Ora, per la produzione vera e propria, si aspetta che parta l’impianto a biogas realizzato dall’azienda Sebigas. Un impianto a produzione continua nelle 24 ore, con una potenza installata di 300 kW, la massima consentita per un impianto agricolo. Dal cogeneratore verrà recuperato il calore, in un’ottica perfettamente circolare, per abbassare i costi e, conseguentemente, il prezzo dei prodotti.

“Il processo di economia circolare per noi è proprio il cuore del progetto, altrimenti dovremmo mettere dei prezzi molto più alti”, sottolinea Andrea Ortenzi. Che sintetizza così il funzionamento dell’impianto a biogas: “bruciamo il gas prodotto dalle fermentazioni degli scarti di pale, recuperiamo il calore del motore e dei tubi di scarico e ci alimentiamo un piccolo impianto di teleriscaldamento, con una serpentina d’acqua a 95 gradi che alimenta una soffiante che adoperiamo per essiccare le farine e i mangimi”.

Il progetto degli impianti a biometano di Wakonda

Sono ancora solo progetti, invece, gli impianti a biometano che Wakonda vorrebbe realizzare, sempre nel Salento, attraverso la partecipazione alla quarta gara sul biometano prevista dal Piano di ripresa e resilienza, di cui non sono ancora note le graduatorie. L’auspicio è di poterne realizzare sei, tutti in provincia di Lecce, compatibilmente con i risultati del bando e con i tempi stringenti del Pnrr. Progetti che consentirebbero di avviare partnership e di sviluppare un interessante modello partecipato di coltivatori, su una prospettiva di lungo termine.

Comunque vada, Ortenzi è ottimista. “Per noi il biometano è un’opportunità tattica importante – dice – ma non è strategica. Non siamo nati per fare biometano, bensì una bioraffineria: entra il prodotto iniziale che è il fico d’india e ne escono diversi, tra cui anche il gas. Gli altri prodotti hanno un valore aggiunto più importante del gas, che ci darebbe però opportunità di partnership sia finanziarie che industriali, e una certezza prospettica grazie alla tariffa fissa”.

L’Opuntia ficus indica, una scommessa per il futuro

Secondo le previsioni del ceo di Wakonda, le prospettive di vendita dei prodotti sperimentati sono buone. In particolare, spiega Ortenzi: “un mercato importantissimo è quello dei mangimi, previsto in crescita sia a livello del mercato europeo che di quello internazionale, per cui non dovremmo avere problemi di richiesta almeno per i prossimi sette o otto anni”. La farina di pale di fichi d’india, peraltro, può essere impiegata sia nelle industrie alimentari che in altre industrie, come per esempio il biorisanamento.
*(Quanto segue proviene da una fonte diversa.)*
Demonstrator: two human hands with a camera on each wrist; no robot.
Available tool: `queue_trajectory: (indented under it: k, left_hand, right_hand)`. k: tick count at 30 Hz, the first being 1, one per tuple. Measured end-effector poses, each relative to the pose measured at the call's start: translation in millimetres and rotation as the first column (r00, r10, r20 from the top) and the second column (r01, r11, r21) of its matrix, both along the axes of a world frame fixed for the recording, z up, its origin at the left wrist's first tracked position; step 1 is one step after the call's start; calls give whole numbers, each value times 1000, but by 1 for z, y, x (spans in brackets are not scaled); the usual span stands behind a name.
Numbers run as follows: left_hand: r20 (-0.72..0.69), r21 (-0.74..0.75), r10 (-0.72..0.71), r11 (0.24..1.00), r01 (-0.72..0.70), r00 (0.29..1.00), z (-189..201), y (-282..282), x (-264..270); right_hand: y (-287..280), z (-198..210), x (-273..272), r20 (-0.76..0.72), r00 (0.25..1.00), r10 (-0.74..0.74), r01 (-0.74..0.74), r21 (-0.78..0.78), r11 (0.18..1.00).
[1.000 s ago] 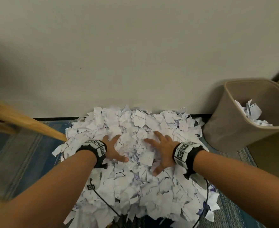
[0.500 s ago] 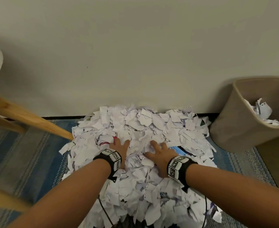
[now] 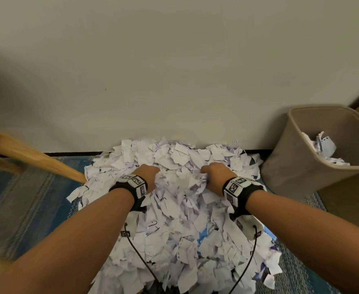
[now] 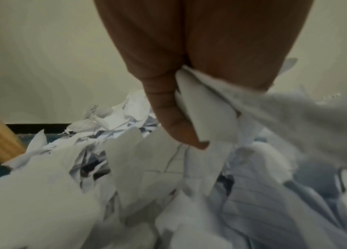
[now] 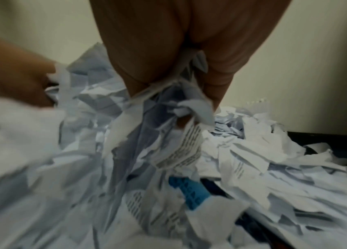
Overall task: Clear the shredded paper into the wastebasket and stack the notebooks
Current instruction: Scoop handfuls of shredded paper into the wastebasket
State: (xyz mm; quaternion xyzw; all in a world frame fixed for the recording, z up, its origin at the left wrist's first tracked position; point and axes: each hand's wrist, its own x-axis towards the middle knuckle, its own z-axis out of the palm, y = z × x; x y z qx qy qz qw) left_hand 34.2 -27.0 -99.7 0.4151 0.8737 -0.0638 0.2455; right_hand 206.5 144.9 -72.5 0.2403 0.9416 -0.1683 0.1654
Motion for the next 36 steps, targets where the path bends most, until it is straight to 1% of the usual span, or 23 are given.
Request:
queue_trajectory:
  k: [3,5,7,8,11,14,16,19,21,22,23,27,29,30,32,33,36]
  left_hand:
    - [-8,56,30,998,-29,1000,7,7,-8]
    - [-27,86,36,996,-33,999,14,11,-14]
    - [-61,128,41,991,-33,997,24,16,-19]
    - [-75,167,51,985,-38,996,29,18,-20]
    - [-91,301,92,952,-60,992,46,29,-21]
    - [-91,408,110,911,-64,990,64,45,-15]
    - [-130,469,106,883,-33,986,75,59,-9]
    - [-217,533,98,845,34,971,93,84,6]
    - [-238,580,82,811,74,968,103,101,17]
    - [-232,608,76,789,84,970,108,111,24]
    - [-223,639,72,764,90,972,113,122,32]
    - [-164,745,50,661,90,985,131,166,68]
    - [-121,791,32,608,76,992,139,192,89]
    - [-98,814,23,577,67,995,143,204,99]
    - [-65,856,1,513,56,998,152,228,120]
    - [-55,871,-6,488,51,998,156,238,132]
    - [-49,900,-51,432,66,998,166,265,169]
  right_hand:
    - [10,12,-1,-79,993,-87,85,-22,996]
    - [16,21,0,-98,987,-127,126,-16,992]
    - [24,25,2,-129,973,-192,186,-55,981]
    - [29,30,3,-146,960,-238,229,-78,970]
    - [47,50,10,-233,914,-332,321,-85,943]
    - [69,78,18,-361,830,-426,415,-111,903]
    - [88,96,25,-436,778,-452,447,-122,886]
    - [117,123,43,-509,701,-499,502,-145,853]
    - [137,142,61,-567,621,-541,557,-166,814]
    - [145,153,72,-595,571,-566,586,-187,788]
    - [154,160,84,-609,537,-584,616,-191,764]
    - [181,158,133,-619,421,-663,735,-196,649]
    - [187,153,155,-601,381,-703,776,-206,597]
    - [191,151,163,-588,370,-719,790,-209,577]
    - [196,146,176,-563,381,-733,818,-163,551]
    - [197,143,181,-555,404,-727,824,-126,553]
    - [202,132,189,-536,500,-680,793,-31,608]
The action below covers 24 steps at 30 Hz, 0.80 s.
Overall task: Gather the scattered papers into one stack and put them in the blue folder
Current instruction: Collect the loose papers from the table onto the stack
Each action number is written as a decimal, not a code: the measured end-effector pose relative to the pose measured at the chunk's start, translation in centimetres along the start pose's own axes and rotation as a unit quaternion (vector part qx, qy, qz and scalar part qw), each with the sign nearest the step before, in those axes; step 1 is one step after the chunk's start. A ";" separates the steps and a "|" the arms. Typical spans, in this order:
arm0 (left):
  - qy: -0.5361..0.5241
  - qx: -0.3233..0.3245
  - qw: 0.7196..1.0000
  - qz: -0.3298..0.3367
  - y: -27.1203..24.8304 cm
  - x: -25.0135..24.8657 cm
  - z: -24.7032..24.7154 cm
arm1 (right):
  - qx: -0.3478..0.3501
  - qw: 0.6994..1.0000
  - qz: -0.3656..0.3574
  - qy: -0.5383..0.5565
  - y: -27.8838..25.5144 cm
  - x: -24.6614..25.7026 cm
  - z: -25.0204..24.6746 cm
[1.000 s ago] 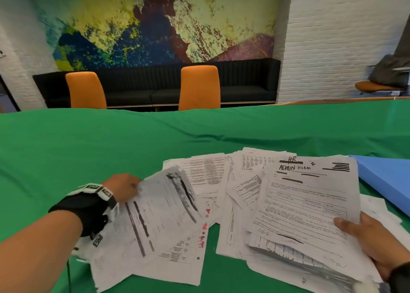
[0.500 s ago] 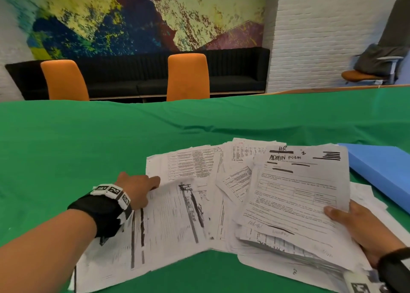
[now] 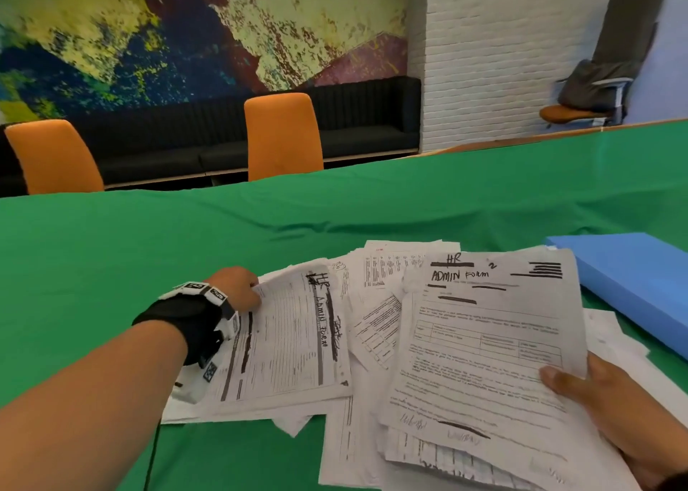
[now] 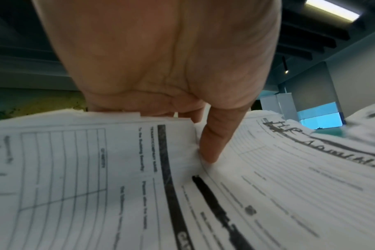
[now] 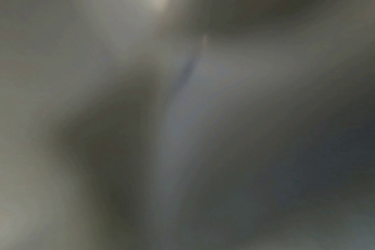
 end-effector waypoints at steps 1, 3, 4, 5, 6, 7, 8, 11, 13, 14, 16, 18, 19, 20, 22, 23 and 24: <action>0.002 0.005 1.000 0.000 1.3 -0.5 0.2 | -0.005 1.000 -0.004 -0.013 0.1 0.2 0.0; 0.015 0.009 1.000 0.008 3.6 -1.4 0.8 | -0.011 0.999 -0.024 -0.037 0.4 0.7 -0.1; 0.028 0.016 0.999 0.013 4.7 -1.8 1.2 | -0.012 0.999 -0.023 -0.034 0.7 0.5 -0.3; 0.039 0.030 0.999 0.019 5.6 -2.1 1.7 | -0.014 0.999 -0.018 -0.033 1.1 0.3 -0.5; 0.046 0.046 0.998 0.024 6.2 -2.4 2.3 | -0.016 0.999 -0.018 -0.031 1.3 0.2 -0.6; 0.048 0.058 0.997 0.028 6.7 -2.6 2.7 | -0.012 0.999 -0.018 -0.026 1.2 0.5 -0.4; 0.048 0.066 0.996 0.030 7.0 -2.8 2.9 | -0.002 1.000 -0.016 -0.015 1.3 0.5 -0.5; 0.059 0.044 0.997 0.026 7.4 -2.7 2.8 | 0.003 0.999 -0.037 0.018 1.9 0.5 -1.1; 0.071 0.041 0.996 0.016 6.9 -2.2 2.4 | 0.004 0.998 -0.050 0.045 2.0 1.1 -1.1; 0.072 0.044 0.996 0.014 6.4 -2.1 2.1 | 0.003 0.997 -0.056 0.058 1.9 1.4 -1.0; 0.058 0.048 0.997 0.009 5.6 -1.4 1.8 | -0.007 0.996 -0.066 0.061 1.6 2.1 -1.2; 0.041 0.051 0.998 -0.002 4.4 -0.5 1.2 | -0.016 0.995 -0.077 0.057 1.1 2.5 -1.3; 0.037 0.053 0.998 -0.007 3.6 0.0 0.8 | -0.016 0.995 -0.079 0.054 0.8 2.7 -1.2; 0.037 0.059 0.997 -0.014 2.6 0.4 0.1 | -0.015 0.995 -0.077 0.053 0.5 2.8 -1.3; 0.039 0.065 0.997 -0.024 0.4 1.7 -1.2 | -0.012 0.995 -0.082 0.061 -0.1 3.0 -1.4; 0.028 0.069 0.997 -0.029 -0.7 2.6 -1.7 | -0.014 0.994 -0.084 0.062 -0.5 3.3 -1.3; -0.001 0.074 0.997 -0.031 -1.9 3.6 -2.1 | -0.008 0.995 -0.080 0.067 -0.7 3.4 -1.3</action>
Point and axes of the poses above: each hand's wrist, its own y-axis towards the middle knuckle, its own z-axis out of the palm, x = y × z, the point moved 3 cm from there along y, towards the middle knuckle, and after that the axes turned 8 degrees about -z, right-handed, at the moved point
Si continua a piantare, dunque. E il fico d’india potrebbe tornare ad aggiudicarsi un posto di rilievo anche nella componente paesaggistica. Non solo come barriera antifuoco – per cui, un tempo, veniva utilizzato per dividere i confini tra le proprietà – ma anche perché l’Opuntia ficus indica assorbe e fissa altissime quantità di CO2, che contrariamente alle altre piante cattura di notte e utilizza di giorno. Un percorso fotosintetico unico che le consente di ottimizzare l’efficienza di cattura del carbonio e di ridurre al minimo la perdita di acqua, rendendola adatta e ben adattata agli ambienti aridi e semi-aridi. Capacità non da poco in tempi di riscaldamento globale.